The second image should be classifiable since its zoom and the way it's facing the camera is pretty typical of the sample images in the training set.
The third image would be very difficult to classify because it is very small and shifted to the left.
The fourth one should be classifiable but there are some background noises which might hinder correct classification
The fifth one's sign has way too much background noises located below the sign after pre-processing that it will likely not be classified correctly.
2. Discuss the model's predictions on these new traffic signs and compare the results to predicting on the test set. At a minimum, discuss what the predictions were, the accuracy on these new predictions, and compare the accuracy to the accuracy on the test set (OPTIONAL: Discuss the results in more detail as described in the "Stand Out Suggestions" part of the rubric).
Here are the results of the prediction:
The accuracy was a disappointing 20%. But these images had a lot of background noises that even after pre-processing, streaks of high intensity pixels were present aside from the sign's details.

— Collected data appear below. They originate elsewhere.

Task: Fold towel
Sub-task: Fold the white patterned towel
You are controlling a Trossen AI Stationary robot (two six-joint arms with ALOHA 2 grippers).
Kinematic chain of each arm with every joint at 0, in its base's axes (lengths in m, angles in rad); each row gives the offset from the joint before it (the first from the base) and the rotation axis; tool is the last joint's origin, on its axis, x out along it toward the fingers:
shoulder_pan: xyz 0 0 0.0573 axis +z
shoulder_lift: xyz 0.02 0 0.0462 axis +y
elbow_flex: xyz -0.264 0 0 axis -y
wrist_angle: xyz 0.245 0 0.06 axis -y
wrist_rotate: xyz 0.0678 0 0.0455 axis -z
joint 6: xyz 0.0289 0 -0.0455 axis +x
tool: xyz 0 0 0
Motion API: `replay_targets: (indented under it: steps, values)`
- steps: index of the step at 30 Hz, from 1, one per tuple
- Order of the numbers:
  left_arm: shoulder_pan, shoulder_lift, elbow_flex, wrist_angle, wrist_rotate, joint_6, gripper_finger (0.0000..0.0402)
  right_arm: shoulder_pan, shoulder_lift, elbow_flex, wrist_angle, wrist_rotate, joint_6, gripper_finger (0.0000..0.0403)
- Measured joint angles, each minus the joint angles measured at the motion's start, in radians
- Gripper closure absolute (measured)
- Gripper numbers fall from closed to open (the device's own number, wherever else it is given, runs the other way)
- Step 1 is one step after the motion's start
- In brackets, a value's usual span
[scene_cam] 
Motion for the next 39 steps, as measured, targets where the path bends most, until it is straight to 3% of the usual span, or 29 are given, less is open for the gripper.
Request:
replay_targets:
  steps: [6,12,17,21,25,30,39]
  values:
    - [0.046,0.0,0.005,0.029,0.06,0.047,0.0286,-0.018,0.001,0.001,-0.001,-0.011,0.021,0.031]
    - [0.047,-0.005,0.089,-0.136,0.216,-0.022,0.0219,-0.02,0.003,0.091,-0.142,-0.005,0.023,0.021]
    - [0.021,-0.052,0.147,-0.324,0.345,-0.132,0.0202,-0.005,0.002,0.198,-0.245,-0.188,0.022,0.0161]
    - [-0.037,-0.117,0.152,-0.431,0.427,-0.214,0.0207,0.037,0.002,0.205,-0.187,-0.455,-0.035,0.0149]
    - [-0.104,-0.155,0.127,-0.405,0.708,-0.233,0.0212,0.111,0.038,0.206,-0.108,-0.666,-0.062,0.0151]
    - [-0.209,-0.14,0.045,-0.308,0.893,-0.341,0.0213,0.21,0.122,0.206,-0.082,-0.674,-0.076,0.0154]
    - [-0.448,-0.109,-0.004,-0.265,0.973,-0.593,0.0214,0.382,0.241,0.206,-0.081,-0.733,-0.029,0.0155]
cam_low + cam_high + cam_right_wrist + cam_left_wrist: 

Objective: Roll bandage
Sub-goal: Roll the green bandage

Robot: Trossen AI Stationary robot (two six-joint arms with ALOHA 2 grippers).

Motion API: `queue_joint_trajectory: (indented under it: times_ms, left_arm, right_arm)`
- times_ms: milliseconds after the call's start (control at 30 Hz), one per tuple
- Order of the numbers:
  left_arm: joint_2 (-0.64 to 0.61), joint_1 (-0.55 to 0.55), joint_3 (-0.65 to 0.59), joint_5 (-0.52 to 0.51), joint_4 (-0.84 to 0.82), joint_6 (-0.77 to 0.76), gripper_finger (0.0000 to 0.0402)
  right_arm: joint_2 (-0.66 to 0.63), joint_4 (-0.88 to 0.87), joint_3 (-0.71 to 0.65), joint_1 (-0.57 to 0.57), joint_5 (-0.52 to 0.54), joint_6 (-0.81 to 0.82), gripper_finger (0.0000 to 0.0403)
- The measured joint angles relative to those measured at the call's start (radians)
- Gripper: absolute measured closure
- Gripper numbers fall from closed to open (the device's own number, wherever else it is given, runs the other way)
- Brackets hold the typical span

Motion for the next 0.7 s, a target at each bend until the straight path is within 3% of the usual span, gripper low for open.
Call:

The test set accuracy was a satisfactory 95% and this 20% result against samples were definitely not satisfactory. More work will have to be put in later into pre-processing to remove background noises or perhaps utilizing hough transforms in combination to better extract features would help.

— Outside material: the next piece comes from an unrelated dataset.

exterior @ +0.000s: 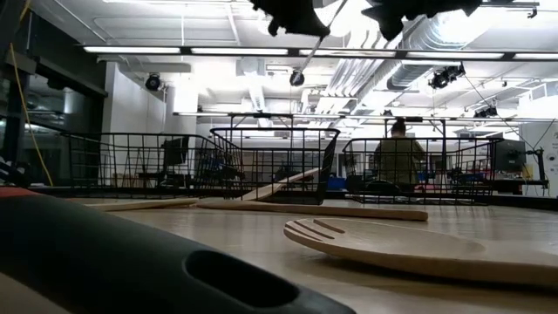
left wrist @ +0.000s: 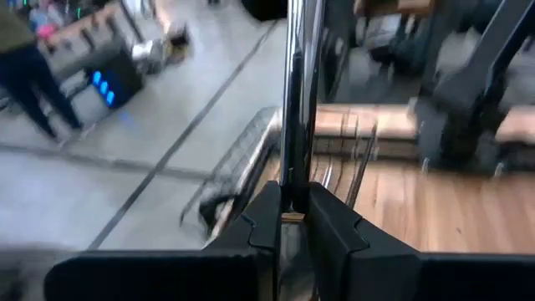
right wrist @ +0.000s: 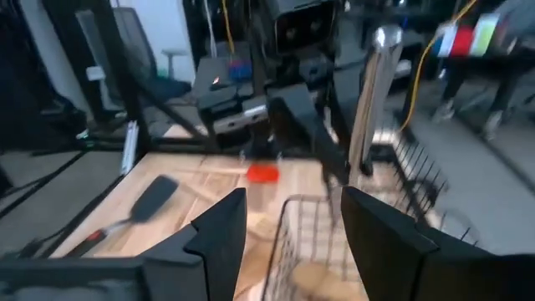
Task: Pick & Place Kitchen Items
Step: Put the silver table knife into the right wire basket
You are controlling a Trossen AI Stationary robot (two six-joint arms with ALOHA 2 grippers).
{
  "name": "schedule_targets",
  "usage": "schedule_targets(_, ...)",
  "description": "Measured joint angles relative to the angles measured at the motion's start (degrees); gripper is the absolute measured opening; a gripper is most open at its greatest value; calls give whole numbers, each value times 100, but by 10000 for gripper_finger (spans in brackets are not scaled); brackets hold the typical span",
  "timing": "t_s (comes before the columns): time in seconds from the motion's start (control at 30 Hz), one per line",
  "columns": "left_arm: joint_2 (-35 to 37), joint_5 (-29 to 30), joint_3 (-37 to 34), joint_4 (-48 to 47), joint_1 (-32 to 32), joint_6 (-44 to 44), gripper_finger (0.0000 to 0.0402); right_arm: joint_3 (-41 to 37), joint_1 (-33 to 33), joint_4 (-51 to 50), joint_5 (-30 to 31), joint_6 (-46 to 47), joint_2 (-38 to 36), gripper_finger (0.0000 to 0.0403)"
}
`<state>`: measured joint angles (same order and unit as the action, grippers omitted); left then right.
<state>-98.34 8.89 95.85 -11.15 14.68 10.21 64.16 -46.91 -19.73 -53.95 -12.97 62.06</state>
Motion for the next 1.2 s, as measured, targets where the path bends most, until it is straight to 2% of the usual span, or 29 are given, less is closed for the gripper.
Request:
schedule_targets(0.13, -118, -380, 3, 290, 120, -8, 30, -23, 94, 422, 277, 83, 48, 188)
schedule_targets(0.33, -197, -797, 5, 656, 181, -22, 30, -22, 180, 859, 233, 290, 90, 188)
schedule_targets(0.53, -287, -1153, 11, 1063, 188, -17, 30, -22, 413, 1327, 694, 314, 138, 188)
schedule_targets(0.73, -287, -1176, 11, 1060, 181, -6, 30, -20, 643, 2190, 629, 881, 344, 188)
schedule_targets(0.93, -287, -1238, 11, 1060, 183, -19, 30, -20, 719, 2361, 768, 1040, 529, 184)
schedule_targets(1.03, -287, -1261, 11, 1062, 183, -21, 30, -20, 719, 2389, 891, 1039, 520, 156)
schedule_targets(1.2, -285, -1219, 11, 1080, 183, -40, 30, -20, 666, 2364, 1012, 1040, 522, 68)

3. Describe how certain the model is when predicting on each of the five new images by looking at the softmax probabilities for each prediction. Provide the top 5 softmax probabilities for each image along with the sign type of each probability. (OPTIONAL: as described in the "Stand Out Suggestions" part of the rubric, visualizations can also be provided such as bar charts)
The code for computing top 5 softmax probabilities is located at the very bottom right before the optional exercise. The results are as follows, and my model makes an astoundingly confident assessment of each image, as evidently shown by the first choice's probability being significantly greater than the others (in fact, the other 4 for each image are so small that they are shown as 0.). The exact top 5 classes they predict seem quite questionable. I would have to investigate further why the 2nd~4th predictions are all identically 0,1,2 but it might have to do with the fact that speed signs were the most common out of all the training sets, and the CNN naturally applied weights/biases corresponding to features extracted from the speed signs, and forward propagating the images result in predictions skewed towards speed signs. Any feedback on what could be happening would be appreciated.
Prediction [False True False False False] Accuracy 0.20000000298023224 TOP 5 TopKV2(values=array([[ 1., 0., 0., 0., 0.], [ 1., 0., 0., 0., 0.], [ 1., 0., 0., 0., 0.], [ 1., 0., 0., 0., 0.], [ 1., 0., 0., 0., 0.]], dtype=float32), indices=array([[23, 0, 1, 2, 3], [12, 0, 1, 2, 3], [23, 0, 1, 2, 3], [ 3, 0, 1, 2, 4], [23, 0, 1, 2, 3]]))
1. Discuss the visual output of your trained network's feature maps. What characteristics did the neural network use to make classifications?
I will try this optional exercise later after finishing all the projects for term1. I was already delayed on this project for about a month due to increase in workload at work.